## WHAT IS REQUIRED:
Nothing but the lines from the one with "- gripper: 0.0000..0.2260" down to the one with "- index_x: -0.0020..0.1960" should be returned, exactly and with both ends included, from the material below.

## DATASET EXTRACT:

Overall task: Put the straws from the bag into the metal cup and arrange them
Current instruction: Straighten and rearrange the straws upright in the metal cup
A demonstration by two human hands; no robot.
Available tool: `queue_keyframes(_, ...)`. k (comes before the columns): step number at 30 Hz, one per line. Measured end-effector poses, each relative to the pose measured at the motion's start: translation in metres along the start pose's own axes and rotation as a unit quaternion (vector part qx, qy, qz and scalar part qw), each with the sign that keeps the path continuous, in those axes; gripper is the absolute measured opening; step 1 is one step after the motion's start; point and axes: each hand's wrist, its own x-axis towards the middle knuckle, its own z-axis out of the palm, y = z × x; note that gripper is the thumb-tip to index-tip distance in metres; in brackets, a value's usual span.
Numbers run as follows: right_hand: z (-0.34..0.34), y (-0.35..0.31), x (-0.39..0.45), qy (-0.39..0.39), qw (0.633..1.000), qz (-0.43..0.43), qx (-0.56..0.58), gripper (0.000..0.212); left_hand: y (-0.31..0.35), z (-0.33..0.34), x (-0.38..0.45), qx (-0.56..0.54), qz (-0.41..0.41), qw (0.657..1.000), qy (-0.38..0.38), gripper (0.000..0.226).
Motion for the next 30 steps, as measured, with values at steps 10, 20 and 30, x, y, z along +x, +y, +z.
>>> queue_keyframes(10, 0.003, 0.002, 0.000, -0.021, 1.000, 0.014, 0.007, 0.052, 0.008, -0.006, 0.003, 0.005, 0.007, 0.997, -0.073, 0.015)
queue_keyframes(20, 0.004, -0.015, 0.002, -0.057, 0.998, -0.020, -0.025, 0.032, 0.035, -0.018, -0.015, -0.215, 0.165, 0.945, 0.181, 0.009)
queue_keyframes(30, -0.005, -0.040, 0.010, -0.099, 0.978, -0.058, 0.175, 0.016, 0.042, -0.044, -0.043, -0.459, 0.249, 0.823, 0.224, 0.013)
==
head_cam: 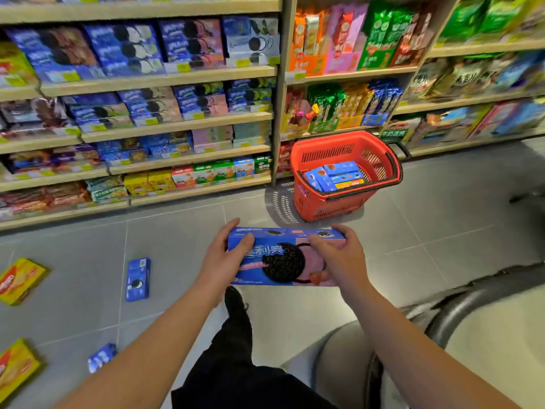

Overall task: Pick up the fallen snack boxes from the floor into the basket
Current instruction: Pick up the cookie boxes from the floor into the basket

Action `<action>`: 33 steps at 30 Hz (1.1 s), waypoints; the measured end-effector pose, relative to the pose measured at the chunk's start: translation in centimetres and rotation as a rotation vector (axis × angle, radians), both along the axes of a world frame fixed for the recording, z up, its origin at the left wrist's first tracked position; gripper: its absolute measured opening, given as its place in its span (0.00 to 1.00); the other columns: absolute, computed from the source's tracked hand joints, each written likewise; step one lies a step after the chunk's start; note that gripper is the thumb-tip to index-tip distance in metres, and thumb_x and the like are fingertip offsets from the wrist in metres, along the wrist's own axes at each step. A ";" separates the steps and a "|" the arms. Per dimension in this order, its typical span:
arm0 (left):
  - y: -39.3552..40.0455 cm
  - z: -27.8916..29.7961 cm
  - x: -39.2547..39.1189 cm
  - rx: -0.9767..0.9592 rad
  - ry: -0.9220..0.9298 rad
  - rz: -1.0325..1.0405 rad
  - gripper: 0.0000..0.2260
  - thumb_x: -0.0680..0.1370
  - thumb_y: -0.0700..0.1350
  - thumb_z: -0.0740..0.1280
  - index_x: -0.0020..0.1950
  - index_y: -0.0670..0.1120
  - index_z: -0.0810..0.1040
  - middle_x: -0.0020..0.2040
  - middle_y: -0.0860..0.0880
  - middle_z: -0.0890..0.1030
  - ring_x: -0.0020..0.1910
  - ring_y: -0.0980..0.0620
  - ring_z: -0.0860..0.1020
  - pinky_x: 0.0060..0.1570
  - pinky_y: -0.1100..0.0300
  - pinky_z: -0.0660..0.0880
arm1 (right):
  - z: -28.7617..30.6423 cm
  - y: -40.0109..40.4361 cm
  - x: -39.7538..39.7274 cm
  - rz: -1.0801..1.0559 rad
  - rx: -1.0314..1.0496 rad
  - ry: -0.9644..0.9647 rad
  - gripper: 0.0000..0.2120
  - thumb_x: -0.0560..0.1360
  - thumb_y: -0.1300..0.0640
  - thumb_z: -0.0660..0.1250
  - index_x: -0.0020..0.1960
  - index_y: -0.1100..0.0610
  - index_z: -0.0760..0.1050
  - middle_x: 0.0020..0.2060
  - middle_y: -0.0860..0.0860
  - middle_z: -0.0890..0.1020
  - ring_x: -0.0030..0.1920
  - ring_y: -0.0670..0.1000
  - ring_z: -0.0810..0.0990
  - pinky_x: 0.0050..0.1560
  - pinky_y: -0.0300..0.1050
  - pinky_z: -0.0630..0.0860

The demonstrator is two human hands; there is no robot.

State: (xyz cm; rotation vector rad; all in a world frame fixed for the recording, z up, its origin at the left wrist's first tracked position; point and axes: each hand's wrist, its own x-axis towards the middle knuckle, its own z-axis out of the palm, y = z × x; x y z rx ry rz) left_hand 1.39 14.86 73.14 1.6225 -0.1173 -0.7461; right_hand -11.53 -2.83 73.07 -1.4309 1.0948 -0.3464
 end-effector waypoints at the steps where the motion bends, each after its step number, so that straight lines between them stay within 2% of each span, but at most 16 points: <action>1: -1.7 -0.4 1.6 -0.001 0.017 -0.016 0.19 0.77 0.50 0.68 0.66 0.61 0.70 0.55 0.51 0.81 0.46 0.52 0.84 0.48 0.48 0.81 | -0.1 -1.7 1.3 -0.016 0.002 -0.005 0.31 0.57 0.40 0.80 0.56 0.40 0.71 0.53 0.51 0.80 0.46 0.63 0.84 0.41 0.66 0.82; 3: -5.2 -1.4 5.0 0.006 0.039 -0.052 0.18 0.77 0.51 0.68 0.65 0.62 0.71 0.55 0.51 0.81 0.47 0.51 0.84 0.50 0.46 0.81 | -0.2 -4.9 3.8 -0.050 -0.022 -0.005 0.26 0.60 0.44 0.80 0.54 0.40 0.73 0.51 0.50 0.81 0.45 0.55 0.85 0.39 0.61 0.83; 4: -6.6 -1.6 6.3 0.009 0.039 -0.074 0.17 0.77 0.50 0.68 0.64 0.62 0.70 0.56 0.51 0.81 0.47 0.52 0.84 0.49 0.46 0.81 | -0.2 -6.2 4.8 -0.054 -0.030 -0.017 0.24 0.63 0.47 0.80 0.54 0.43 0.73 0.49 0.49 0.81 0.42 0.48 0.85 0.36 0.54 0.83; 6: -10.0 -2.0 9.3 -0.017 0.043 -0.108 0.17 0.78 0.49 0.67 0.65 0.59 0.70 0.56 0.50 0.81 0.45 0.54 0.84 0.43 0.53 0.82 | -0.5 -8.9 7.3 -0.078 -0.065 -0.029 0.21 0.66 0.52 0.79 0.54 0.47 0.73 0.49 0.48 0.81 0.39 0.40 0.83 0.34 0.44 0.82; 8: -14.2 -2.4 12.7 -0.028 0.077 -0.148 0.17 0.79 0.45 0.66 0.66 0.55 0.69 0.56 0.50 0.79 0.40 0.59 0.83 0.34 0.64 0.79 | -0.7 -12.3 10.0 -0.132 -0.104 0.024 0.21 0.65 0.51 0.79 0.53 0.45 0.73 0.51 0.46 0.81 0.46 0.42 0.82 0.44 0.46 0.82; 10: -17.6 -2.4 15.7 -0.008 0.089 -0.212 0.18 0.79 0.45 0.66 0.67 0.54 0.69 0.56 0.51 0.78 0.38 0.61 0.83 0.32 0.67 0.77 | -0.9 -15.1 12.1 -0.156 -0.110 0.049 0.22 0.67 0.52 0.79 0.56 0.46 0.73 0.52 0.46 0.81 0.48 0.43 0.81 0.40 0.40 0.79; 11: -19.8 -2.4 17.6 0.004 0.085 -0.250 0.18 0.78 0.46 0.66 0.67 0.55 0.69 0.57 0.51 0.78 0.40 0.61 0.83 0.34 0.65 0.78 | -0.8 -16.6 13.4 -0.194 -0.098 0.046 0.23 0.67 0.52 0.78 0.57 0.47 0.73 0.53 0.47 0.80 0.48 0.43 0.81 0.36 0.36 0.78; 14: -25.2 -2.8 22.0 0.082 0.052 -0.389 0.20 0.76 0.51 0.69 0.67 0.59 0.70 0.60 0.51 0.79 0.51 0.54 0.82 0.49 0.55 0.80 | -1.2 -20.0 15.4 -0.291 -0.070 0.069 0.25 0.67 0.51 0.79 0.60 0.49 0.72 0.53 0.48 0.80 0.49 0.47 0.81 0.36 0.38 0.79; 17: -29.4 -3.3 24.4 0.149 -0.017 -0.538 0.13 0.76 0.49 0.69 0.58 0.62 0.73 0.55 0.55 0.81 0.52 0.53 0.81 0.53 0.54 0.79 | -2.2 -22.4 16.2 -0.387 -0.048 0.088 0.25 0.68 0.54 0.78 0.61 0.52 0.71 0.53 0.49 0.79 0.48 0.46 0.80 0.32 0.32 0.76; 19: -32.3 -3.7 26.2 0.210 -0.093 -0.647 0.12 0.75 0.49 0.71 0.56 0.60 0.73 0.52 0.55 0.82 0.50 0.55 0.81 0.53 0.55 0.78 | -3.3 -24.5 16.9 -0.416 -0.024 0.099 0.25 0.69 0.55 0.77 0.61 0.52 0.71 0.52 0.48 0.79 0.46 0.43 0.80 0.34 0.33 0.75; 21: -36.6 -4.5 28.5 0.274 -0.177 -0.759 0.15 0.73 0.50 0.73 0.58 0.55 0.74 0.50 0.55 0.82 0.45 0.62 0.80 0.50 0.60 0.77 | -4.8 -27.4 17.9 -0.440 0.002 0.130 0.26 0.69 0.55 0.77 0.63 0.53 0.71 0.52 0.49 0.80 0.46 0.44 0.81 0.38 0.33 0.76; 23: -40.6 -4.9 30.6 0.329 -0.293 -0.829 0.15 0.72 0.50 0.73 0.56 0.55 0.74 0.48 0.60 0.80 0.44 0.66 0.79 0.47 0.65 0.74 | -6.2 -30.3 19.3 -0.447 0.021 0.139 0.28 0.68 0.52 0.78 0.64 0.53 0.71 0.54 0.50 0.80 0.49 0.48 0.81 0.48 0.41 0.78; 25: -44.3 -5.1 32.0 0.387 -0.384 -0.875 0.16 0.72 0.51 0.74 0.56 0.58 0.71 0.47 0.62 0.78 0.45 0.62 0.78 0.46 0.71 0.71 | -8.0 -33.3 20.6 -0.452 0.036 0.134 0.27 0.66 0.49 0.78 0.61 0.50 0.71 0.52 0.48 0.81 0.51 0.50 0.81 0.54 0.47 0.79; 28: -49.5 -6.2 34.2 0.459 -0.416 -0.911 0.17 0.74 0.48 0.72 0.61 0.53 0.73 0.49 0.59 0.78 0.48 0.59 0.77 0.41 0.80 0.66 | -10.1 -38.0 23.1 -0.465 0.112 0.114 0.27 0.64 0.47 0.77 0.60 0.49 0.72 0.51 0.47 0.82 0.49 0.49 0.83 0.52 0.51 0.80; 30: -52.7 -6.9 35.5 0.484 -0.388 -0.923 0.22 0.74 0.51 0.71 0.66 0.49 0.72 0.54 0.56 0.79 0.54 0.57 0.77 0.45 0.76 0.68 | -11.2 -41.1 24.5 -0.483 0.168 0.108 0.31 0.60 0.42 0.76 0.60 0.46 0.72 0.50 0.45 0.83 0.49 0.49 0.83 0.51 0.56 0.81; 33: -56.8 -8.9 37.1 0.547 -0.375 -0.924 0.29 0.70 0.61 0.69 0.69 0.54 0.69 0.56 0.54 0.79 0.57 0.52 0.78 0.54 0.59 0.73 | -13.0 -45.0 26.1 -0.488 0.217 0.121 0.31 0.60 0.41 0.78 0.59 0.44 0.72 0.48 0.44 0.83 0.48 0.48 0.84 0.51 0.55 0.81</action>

## ANSWER FOR THE TASK:
  - gripper: 0.0000..0.2260
  - thumb_x: -0.0680..0.1370
  - thumb_y: -0.0700..0.1350
  - thumb_z: -0.0740..0.1280
  - index_x: -0.0020..0.1950
  - index_y: -0.0670..0.1120
  - index_z: -0.0810..0.1040
  - middle_x: -0.0020..0.2040
  - middle_y: -0.0860..0.0880
  - middle_z: -0.0890..0.1030
  - ring_x: -0.0020..0.1910
  - ring_y: -0.0980..0.0620
  - ring_z: -0.0860..0.1020
  - pinky_x: 0.0060..0.1570
  - pinky_y: -0.1100..0.0300
  - pinky_z: -0.0660..0.0880
arm1 (right):
  - z: -28.7617..30.6423 cm
  - y: -40.0109..40.4361 cm
  - x: -39.7538..39.7274 cm
  - rz: -1.0801..1.0559 rad
  - rx: -1.0314..1.0496 rad
  - ry: -0.9644..0.9647 rad
  - gripper: 0.0000..0.2120
  - thumb_x: -0.0560..0.1360
  - thumb_y: -0.1300..0.0640
  - thumb_z: -0.0660..0.1250
  - index_x: -0.0020..0.1960

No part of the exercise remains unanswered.